*EXERCISE*: The answer must consist of every line below that holds the word "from".

AVAILABLE DATA section start

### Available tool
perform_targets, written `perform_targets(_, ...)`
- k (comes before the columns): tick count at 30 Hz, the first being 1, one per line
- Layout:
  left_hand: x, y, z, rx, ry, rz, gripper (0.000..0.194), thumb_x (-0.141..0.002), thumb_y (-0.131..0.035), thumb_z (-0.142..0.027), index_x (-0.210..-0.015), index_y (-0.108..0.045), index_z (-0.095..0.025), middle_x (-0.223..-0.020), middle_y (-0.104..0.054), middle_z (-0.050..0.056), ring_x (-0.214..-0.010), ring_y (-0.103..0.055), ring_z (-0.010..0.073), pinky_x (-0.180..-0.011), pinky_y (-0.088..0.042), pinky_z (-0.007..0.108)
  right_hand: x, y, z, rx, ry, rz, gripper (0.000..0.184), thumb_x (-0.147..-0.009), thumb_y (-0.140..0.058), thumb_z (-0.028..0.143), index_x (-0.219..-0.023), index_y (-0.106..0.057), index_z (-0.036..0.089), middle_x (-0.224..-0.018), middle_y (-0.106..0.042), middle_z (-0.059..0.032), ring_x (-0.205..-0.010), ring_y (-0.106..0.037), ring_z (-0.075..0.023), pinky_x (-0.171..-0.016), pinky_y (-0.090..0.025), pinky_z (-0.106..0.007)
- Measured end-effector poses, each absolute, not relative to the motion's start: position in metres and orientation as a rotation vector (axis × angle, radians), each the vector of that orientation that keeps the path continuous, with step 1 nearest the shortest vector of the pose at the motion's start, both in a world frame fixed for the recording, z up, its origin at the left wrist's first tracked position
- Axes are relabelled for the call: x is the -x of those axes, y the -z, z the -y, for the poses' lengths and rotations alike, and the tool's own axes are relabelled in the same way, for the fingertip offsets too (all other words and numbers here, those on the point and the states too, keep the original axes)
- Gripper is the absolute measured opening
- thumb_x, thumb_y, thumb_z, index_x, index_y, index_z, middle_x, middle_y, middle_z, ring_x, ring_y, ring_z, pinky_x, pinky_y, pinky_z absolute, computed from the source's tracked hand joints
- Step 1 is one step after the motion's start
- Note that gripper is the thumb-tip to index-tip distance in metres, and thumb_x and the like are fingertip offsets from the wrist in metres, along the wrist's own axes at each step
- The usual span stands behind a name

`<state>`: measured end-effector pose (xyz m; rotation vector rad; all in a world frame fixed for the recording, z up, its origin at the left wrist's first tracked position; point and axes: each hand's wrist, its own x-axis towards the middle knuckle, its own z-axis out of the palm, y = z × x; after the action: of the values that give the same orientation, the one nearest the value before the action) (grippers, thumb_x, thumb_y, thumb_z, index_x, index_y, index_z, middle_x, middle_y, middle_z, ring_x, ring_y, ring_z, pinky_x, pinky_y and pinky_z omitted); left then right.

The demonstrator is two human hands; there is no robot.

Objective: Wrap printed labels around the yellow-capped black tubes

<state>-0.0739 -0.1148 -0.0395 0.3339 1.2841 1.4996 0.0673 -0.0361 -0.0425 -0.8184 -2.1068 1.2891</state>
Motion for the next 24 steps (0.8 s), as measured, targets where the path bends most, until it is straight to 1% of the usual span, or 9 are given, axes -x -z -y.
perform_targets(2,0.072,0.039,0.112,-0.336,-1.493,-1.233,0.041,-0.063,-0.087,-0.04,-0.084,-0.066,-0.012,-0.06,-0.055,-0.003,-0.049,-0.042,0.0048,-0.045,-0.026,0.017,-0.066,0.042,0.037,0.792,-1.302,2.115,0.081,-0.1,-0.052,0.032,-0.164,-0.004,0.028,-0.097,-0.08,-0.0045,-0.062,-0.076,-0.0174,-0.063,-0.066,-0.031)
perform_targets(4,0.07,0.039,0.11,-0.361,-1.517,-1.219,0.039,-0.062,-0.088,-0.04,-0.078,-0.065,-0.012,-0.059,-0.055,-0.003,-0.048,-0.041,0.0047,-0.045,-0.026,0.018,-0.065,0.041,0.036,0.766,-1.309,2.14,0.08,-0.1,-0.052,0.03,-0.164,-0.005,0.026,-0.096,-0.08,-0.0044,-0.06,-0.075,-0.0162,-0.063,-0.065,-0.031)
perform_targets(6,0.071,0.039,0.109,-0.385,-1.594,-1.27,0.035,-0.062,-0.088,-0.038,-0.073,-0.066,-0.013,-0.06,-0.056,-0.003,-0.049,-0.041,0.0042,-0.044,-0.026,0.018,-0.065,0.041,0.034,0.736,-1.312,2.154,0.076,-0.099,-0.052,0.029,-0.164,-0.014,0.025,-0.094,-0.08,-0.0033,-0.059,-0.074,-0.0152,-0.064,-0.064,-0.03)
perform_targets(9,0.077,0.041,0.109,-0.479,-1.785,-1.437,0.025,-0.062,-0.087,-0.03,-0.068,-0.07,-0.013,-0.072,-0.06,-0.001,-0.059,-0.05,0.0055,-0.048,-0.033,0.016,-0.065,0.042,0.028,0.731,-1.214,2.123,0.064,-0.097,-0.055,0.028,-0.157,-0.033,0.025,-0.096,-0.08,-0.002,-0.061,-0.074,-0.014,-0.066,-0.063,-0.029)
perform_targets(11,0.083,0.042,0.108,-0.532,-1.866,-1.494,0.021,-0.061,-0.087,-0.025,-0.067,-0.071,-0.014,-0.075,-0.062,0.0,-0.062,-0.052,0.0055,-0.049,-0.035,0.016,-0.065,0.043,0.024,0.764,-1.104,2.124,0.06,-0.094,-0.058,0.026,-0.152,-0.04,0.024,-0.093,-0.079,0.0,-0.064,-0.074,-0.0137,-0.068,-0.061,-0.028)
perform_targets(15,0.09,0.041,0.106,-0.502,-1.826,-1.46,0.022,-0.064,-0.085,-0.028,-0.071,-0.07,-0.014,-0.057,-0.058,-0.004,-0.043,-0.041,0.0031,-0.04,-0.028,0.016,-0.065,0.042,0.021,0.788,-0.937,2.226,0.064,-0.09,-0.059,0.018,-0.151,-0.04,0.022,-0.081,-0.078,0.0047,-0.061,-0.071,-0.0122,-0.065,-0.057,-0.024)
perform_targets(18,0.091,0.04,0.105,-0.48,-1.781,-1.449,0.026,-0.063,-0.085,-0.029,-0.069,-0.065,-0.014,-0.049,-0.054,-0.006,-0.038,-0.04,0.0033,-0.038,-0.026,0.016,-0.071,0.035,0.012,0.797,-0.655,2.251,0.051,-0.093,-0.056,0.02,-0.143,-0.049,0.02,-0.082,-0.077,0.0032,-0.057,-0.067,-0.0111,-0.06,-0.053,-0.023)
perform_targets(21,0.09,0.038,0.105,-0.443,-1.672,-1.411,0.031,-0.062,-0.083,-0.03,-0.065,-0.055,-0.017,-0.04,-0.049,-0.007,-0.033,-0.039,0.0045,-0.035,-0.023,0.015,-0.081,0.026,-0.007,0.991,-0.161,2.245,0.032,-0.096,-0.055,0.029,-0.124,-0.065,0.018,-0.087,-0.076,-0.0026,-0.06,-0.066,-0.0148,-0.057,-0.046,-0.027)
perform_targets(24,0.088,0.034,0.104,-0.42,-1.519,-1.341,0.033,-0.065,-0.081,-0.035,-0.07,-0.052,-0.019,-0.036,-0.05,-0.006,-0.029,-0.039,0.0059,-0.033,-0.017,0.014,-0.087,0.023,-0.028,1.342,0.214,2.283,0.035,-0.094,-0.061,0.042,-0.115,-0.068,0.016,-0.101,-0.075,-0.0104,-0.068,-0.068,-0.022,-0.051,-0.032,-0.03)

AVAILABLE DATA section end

*RESPONSE TO THIS EXERCISE*:
- thumb_x, thumb_y, thumb_z, index_x, index_y, index_z, middle_x, middle_y, middle_z, ring_x, ring_y, ring_z, pinky_x, pinky_y, pinky_z absolute, computed from the source's tracked hand joints
- Note that gripper is the thumb-tip to index-tip distance in metres, and thumb_x and the like are fingertip offsets from the wrist in metres, along the wrist's own axes at each step

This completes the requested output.